■ **TASK PROMPT**: Every picture stays out; everything else in the listing below is to be returned exactly.

[Opening GIVEN INFORMATION section]

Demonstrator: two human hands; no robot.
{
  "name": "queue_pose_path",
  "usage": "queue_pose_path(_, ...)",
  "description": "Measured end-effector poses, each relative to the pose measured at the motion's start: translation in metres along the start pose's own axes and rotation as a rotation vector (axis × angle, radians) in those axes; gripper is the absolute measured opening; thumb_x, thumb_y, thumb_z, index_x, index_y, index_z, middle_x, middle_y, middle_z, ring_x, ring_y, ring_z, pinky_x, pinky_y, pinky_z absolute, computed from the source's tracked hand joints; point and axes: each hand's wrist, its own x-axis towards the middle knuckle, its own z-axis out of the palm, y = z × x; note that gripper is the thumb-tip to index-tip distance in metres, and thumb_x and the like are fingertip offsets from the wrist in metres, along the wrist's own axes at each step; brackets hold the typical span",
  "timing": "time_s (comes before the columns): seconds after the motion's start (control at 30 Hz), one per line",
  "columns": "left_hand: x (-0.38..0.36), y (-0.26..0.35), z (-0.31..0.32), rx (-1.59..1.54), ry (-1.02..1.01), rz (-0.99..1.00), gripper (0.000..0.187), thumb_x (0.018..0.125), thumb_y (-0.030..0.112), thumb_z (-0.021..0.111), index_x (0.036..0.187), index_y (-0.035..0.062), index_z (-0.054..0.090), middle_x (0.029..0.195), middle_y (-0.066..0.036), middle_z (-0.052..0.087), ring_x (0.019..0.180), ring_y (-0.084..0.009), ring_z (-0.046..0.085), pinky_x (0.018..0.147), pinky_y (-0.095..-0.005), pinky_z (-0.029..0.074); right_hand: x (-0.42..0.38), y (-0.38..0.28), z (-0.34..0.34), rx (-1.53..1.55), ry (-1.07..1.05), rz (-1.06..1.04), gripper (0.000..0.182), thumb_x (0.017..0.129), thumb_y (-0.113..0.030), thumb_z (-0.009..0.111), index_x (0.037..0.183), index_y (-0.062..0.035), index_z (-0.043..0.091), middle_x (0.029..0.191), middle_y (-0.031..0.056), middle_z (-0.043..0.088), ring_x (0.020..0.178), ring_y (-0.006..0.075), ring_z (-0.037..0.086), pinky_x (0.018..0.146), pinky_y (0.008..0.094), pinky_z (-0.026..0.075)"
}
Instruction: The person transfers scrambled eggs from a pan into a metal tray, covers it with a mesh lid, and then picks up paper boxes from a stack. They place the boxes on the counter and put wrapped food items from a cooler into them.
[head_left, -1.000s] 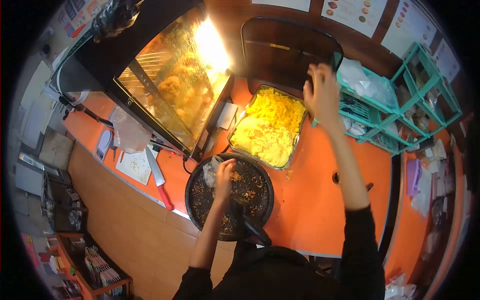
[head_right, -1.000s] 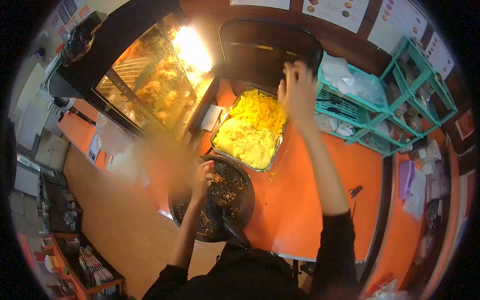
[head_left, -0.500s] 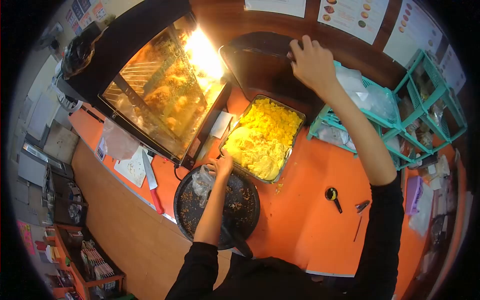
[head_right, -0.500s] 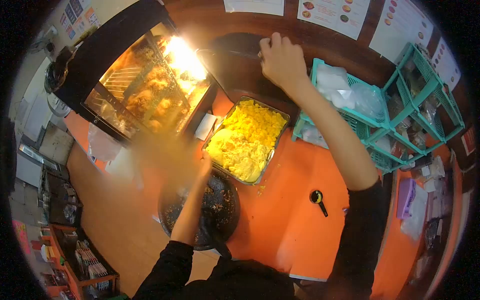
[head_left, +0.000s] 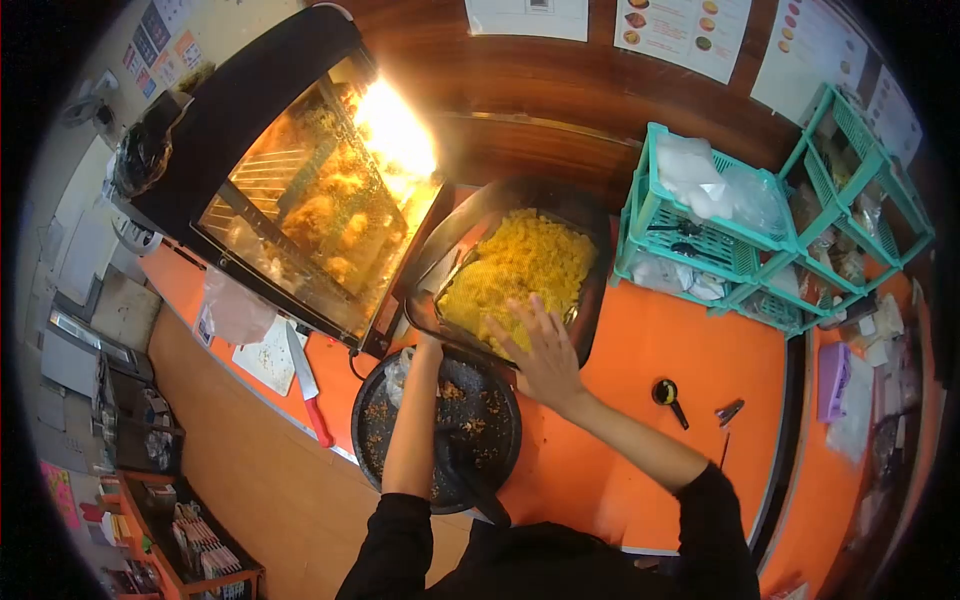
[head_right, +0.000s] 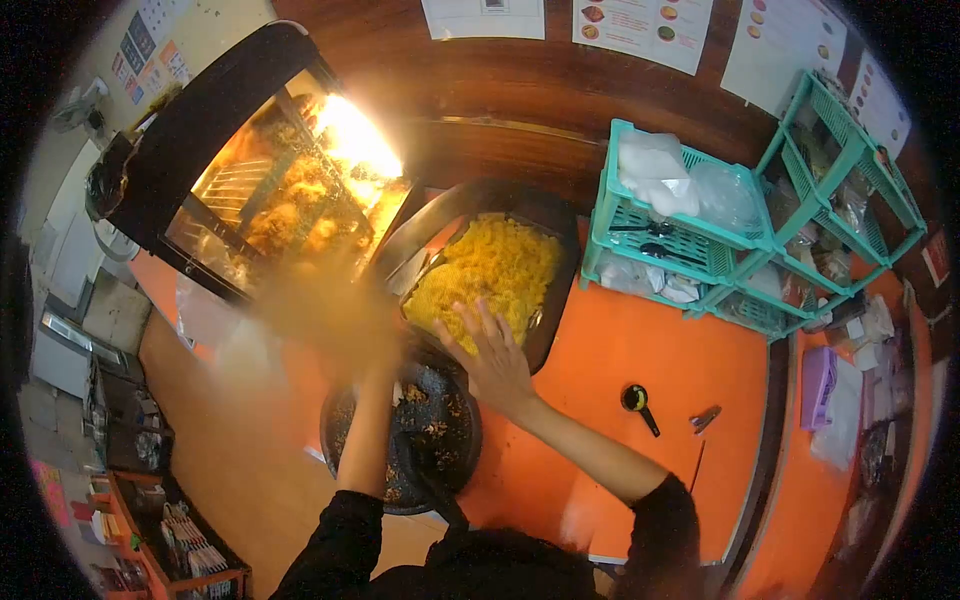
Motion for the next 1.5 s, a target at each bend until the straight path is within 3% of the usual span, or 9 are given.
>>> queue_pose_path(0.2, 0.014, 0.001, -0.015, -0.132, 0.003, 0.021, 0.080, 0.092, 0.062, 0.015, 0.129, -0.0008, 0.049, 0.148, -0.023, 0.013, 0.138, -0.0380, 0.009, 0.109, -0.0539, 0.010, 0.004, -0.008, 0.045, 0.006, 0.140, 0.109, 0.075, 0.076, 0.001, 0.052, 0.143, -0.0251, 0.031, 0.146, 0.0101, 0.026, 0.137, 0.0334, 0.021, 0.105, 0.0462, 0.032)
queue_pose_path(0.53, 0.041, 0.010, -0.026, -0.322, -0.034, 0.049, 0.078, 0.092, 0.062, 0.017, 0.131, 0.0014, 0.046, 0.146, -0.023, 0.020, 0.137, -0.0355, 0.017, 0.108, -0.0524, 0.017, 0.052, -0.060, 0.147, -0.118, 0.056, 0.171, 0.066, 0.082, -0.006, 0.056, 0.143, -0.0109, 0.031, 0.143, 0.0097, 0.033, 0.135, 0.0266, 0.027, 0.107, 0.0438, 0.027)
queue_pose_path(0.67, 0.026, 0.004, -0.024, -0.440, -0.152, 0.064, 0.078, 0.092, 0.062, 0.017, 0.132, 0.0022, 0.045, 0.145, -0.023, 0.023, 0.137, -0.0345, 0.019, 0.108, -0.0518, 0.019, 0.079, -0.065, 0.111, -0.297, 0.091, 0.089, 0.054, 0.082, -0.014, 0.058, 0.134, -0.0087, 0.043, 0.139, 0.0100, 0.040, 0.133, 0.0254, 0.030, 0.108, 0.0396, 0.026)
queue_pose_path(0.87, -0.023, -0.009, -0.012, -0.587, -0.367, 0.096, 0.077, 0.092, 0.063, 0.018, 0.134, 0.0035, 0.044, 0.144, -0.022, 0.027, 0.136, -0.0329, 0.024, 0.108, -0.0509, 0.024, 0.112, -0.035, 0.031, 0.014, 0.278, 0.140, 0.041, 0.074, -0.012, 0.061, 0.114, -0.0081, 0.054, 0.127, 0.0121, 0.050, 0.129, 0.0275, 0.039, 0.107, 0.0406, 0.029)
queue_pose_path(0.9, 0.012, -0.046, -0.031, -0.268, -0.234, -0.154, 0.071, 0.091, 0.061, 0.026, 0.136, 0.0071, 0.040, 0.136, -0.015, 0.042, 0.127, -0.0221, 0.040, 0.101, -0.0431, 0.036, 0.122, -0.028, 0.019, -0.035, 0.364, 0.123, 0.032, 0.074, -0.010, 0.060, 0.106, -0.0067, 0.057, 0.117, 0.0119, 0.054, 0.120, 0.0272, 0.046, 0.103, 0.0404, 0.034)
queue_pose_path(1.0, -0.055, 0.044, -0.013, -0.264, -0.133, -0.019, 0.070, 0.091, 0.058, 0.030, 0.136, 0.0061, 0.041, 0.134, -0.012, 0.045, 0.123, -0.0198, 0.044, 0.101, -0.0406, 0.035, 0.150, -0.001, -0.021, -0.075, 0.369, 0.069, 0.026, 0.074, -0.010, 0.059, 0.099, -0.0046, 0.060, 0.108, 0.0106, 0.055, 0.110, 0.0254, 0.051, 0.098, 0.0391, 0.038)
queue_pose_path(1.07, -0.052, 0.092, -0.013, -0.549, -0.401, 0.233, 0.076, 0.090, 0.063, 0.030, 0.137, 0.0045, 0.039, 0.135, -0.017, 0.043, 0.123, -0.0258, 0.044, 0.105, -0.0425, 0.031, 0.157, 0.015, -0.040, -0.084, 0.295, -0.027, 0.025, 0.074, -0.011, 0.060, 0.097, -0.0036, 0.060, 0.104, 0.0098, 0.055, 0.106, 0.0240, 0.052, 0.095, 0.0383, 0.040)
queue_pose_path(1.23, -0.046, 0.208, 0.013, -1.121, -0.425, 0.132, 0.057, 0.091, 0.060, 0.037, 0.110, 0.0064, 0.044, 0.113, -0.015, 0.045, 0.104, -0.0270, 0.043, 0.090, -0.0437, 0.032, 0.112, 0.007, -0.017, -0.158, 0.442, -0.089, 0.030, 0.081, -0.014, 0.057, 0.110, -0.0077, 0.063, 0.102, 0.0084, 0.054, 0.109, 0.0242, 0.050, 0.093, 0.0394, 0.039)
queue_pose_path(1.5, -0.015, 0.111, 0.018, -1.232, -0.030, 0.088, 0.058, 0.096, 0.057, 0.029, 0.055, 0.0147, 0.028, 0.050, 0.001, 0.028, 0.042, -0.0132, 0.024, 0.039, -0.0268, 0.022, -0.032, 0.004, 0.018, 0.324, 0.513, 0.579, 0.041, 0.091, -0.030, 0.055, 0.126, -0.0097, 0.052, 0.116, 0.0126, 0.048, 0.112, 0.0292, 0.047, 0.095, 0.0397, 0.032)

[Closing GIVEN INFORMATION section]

■ **ANSWER TO THE EXERCISE**:
Demonstrator: two human hands; no robot.
{
  "name": "queue_pose_path",
  "usage": "queue_pose_path(_, ...)",
  "description": "Measured end-effector poses, each relative to the pose measured at the motion's start: translation in metres along the start pose's own axes and rotation as a rotation vector (axis × angle, radians) in those axes; gripper is the absolute measured opening; thumb_x, thumb_y, thumb_z, index_x, index_y, index_z, middle_x, middle_y, middle_z, ring_x, ring_y, ring_z, pinky_x, pinky_y, pinky_z absolute, computed from the source's tracked hand joints; point and axes: each hand's wrist, its own x-axis towards the middle knuckle, its own z-axis out of the palm, y = z × x; note that gripper is the thumb-tip to index-tip distance in metres, and thumb_x and the like are fingertip offsets from the wrist in metres, along the wrist's own axes at each step; brackets hold the typical span",
  "timing": "time_s (comes before the columns): seconds after the motion's start (control at 30 Hz), one per line",
  "columns": "left_hand: x (-0.38..0.36), y (-0.26..0.35), z (-0.31..0.32), rx (-1.59..1.54), ry (-1.02..1.01), rz (-0.99..1.00), gripper (0.000..0.187), thumb_x (0.018..0.125), thumb_y (-0.030..0.112), thumb_z (-0.021..0.111), index_x (0.036..0.187), index_y (-0.035..0.062), index_z (-0.054..0.090), middle_x (0.029..0.195), middle_y (-0.066..0.036), middle_z (-0.052..0.087), ring_x (0.019..0.180), ring_y (-0.084..0.009), ring_z (-0.046..0.085), pinky_x (0.018..0.147), pinky_y (-0.095..-0.005), pinky_z (-0.029..0.074); right_hand: x (-0.42..0.38), y (-0.38..0.28), z (-0.34..0.34), rx (-1.53..1.55), ry (-1.07..1.05), rz (-1.06..1.04), gripper (0.000..0.182), thumb_x (0.017..0.129), thumb_y (-0.113..0.030), thumb_z (-0.009..0.111), index_x (0.037..0.183), index_y (-0.062..0.035), index_z (-0.043..0.091), middle_x (0.029..0.191), middle_y (-0.031..0.056), middle_z (-0.043..0.088), ring_x (0.020..0.178), ring_y (-0.006..0.075), ring_z (-0.037..0.086), pinky_x (0.018..0.146), pinky_y (0.008..0.094), pinky_z (-0.026..0.075)"
}
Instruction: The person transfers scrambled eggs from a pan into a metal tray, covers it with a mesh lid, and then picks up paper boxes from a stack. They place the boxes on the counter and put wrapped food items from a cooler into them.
[head_left, -1.000s] 
[head_right, -1.000s] 
[head_left, -0.500s] 
[head_right, -0.500s] 
[head_left, +0.000s] 
[head_right, +0.000s] 
Motion for the next 1.5 s, a target at each bend until the straight path is within 3% of the usual span, or 9 are given.
>>> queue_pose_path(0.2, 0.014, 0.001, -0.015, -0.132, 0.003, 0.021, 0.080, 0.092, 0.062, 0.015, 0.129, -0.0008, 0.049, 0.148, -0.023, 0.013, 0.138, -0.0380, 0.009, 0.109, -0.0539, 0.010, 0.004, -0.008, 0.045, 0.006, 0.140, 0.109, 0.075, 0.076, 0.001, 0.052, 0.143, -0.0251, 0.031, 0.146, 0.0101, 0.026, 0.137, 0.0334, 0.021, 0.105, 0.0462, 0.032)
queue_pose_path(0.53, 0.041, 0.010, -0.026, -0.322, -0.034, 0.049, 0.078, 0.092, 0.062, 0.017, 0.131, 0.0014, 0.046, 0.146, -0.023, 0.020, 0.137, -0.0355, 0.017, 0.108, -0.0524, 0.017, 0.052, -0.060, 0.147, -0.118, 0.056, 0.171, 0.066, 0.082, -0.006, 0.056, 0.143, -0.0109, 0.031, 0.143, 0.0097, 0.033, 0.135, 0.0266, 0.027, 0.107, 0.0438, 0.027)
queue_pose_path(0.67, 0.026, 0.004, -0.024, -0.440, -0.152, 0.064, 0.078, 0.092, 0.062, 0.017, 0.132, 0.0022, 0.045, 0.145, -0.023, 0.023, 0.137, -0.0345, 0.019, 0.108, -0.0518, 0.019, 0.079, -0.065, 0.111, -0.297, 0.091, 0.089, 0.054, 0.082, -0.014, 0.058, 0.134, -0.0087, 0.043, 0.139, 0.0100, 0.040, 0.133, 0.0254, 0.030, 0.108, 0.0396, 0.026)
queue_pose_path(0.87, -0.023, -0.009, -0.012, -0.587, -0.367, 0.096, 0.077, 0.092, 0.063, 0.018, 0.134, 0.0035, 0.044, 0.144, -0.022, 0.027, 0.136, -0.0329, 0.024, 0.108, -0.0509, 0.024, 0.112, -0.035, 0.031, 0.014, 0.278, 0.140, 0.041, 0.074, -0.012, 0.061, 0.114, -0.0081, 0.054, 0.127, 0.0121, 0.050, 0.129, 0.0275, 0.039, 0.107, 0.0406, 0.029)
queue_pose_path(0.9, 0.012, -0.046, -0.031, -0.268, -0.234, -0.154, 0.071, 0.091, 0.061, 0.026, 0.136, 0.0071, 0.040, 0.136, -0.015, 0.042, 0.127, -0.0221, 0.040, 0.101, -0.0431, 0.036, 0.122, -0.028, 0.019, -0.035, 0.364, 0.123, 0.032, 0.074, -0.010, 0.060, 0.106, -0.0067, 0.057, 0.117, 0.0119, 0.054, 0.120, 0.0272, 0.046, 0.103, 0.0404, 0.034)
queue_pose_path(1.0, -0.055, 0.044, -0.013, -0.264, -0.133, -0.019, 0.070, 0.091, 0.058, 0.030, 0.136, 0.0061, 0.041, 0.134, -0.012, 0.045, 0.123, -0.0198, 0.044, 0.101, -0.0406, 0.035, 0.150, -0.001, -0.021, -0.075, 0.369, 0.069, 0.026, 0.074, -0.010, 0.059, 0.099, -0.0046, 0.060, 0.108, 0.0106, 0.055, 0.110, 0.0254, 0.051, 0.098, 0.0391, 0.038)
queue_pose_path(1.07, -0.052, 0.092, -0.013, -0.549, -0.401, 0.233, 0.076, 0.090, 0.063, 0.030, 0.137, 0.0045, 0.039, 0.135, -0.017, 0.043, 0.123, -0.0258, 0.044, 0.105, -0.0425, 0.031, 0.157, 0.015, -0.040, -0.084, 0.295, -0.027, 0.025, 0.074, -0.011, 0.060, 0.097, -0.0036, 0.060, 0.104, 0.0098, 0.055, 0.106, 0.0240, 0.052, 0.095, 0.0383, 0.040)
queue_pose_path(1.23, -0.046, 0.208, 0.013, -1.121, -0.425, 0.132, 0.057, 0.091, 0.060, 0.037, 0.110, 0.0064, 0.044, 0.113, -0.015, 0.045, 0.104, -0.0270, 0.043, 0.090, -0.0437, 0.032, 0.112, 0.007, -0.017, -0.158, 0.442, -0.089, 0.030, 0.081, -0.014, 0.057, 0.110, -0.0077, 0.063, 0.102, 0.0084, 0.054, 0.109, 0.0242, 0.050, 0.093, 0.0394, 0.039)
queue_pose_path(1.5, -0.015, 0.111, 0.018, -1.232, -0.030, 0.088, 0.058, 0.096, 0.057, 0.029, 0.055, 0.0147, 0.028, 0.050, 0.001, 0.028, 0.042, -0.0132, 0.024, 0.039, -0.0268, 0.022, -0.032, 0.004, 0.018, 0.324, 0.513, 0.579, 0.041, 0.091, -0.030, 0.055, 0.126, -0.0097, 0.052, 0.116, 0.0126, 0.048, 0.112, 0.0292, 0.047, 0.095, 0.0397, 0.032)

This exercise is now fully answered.